### EXERCISE BRIEF
Where a line in the listing contains the string "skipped", copy that line out.

(MATERIAL SUPPLIED)

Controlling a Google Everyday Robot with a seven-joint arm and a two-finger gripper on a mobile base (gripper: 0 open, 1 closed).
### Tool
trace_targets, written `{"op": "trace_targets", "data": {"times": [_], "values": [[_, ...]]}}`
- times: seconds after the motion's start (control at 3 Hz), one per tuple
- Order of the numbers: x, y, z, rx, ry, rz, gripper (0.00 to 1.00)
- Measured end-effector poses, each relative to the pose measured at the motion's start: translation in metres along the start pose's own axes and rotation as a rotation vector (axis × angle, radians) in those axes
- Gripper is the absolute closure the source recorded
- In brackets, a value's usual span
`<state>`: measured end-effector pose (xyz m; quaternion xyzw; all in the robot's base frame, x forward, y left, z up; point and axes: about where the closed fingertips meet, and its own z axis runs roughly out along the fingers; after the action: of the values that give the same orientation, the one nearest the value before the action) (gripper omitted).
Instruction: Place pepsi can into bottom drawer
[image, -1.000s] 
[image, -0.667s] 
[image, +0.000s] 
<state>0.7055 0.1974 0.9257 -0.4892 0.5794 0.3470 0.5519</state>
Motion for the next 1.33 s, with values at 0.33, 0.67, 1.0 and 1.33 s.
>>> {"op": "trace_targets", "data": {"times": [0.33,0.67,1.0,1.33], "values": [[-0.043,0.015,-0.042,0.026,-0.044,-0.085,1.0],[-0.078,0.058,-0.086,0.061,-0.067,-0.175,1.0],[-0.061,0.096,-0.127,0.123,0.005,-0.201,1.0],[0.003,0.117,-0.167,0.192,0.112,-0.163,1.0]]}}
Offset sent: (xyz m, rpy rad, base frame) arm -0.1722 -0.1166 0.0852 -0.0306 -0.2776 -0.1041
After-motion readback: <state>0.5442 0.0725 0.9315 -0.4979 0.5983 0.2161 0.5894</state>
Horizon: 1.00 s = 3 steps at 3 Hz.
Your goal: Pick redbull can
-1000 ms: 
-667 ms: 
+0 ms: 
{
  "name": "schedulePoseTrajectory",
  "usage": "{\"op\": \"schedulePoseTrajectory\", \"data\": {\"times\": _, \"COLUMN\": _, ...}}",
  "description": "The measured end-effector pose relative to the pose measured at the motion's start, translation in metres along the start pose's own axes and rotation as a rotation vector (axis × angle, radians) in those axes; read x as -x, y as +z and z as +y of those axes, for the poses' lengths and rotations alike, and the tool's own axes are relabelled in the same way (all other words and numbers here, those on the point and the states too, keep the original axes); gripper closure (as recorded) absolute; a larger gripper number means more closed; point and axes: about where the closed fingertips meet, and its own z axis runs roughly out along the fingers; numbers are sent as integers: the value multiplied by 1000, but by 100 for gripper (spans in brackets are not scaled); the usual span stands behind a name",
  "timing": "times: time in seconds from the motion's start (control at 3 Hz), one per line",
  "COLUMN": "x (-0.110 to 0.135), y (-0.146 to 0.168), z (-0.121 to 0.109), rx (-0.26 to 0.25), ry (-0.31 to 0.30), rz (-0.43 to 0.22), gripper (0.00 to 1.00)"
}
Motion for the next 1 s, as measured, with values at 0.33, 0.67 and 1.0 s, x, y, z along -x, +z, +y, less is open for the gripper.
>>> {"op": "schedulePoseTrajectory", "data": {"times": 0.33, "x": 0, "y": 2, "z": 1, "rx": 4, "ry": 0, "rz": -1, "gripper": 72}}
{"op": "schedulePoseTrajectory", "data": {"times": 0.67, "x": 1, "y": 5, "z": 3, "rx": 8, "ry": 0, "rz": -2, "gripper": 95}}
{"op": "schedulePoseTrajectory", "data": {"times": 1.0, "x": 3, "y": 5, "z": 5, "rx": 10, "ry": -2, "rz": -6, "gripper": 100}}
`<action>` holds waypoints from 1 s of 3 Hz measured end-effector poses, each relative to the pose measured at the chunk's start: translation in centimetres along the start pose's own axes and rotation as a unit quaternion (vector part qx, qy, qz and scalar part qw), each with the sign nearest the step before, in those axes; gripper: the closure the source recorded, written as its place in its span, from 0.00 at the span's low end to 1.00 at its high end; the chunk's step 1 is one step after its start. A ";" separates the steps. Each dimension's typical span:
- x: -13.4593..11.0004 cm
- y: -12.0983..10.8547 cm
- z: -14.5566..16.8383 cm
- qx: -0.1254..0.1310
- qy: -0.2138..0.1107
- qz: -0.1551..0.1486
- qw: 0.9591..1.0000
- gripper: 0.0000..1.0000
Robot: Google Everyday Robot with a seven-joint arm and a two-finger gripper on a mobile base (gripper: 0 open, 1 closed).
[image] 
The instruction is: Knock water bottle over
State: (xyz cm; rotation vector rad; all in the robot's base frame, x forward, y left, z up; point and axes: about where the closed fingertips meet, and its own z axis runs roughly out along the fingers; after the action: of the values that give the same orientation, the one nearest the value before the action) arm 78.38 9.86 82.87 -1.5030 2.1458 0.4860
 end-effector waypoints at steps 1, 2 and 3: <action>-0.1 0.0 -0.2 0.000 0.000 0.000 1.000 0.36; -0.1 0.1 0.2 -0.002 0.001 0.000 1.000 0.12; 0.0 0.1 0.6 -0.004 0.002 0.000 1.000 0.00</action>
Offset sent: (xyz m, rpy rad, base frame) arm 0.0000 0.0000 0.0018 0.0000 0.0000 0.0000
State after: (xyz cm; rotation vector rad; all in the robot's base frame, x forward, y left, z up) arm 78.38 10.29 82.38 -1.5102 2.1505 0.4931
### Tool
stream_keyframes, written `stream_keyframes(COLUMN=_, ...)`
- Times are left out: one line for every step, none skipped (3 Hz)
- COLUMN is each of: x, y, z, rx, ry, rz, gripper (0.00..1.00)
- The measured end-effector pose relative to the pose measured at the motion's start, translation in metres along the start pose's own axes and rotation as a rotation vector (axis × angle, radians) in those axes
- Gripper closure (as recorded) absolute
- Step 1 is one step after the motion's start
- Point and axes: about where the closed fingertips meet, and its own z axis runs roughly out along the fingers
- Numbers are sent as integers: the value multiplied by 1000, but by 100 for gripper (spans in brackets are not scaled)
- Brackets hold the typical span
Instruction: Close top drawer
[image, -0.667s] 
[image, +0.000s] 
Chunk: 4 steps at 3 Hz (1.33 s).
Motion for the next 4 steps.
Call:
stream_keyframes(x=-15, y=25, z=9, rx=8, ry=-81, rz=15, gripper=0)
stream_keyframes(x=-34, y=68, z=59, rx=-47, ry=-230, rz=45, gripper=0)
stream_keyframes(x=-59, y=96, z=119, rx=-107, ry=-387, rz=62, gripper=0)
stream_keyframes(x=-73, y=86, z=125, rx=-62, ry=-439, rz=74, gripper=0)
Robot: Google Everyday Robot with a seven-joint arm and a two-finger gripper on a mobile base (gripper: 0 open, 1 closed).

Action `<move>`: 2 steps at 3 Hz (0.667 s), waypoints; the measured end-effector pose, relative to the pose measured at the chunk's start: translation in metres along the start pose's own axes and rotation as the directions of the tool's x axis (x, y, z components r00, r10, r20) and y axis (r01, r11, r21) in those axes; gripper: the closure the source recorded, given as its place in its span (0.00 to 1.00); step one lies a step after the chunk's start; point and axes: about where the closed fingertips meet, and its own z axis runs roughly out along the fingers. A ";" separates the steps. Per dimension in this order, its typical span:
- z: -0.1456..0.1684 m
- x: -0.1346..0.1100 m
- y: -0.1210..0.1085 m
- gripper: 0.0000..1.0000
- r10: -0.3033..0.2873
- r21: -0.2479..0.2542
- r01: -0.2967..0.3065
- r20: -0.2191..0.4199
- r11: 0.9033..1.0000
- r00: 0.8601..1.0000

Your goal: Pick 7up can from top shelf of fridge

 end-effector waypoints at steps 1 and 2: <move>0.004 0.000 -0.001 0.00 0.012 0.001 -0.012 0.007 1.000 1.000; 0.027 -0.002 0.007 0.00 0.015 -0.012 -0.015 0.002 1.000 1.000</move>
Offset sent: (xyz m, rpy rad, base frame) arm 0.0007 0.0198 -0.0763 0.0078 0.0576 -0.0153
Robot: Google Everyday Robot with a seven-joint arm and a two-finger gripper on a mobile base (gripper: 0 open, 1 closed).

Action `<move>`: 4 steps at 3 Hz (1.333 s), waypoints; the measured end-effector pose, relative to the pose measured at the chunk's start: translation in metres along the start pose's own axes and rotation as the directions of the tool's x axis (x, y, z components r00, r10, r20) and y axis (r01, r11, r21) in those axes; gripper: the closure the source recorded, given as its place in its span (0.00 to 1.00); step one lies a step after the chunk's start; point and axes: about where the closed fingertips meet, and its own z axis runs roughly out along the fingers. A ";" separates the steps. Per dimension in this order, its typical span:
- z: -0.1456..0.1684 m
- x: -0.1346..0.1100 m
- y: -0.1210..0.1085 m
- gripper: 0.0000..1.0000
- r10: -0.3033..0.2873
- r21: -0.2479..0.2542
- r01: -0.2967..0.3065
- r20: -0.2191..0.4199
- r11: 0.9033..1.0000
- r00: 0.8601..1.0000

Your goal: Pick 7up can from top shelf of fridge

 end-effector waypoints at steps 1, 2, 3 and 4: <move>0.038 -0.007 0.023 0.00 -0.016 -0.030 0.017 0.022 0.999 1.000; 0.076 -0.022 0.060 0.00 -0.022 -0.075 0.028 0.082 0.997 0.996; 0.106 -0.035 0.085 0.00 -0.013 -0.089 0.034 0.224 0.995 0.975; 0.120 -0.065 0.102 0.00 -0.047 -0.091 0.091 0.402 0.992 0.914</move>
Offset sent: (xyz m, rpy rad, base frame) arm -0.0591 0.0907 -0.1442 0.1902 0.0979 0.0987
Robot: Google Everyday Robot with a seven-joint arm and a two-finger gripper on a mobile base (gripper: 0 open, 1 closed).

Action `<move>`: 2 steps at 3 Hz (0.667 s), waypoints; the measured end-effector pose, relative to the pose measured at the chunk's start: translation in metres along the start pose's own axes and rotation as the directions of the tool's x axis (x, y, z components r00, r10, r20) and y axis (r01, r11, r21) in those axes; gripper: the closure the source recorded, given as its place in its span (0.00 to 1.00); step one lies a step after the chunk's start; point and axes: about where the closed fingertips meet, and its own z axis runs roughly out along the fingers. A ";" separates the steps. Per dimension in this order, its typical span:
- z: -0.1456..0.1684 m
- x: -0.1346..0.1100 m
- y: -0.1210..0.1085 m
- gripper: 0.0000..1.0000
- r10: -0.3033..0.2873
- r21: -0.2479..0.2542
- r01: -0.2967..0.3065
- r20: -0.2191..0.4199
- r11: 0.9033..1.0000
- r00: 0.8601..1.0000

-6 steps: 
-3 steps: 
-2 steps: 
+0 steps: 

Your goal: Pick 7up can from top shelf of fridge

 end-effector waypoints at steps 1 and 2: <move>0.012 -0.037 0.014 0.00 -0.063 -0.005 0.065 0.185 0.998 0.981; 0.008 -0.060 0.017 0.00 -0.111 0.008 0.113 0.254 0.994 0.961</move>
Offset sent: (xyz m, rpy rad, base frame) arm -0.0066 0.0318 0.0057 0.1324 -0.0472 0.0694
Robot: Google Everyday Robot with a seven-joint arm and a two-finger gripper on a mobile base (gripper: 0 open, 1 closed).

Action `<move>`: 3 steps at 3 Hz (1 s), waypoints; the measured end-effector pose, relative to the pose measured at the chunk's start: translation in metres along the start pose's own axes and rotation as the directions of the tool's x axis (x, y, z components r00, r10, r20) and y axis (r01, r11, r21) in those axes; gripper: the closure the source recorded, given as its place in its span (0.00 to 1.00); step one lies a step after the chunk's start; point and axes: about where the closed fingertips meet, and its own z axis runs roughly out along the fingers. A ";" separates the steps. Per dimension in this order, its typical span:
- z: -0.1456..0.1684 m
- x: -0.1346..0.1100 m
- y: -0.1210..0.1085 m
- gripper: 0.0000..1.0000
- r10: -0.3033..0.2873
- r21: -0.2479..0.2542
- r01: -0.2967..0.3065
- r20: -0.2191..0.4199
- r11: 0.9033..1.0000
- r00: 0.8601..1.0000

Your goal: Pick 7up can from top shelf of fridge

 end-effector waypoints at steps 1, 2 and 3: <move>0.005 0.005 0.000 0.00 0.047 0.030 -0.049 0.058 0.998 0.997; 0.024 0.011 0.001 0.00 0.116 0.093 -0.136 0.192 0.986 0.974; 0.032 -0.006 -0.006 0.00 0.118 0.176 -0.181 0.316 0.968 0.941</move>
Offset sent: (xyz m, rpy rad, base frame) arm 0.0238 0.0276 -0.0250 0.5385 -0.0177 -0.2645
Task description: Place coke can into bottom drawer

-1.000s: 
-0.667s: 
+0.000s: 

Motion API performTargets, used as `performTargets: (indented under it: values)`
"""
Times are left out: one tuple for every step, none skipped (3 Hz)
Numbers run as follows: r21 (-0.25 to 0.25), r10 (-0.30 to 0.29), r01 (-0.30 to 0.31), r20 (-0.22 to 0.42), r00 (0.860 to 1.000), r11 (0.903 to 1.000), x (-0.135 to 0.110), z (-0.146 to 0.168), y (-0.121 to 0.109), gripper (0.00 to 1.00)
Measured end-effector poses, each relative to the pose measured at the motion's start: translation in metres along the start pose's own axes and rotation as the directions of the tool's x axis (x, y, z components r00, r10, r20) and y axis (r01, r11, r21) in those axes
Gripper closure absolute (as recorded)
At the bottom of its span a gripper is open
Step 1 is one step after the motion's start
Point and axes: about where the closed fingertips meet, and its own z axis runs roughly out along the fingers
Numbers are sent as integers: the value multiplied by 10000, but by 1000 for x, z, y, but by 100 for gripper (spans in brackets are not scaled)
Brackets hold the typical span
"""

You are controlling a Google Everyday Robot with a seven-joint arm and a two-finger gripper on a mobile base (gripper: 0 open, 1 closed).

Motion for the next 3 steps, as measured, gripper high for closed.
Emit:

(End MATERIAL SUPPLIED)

### EXERCISE RESULT
- Times are left out: one line for every step, none skipped (3 Hz)
Times are left out: one tuple for every step, none skipped (3 Hz)

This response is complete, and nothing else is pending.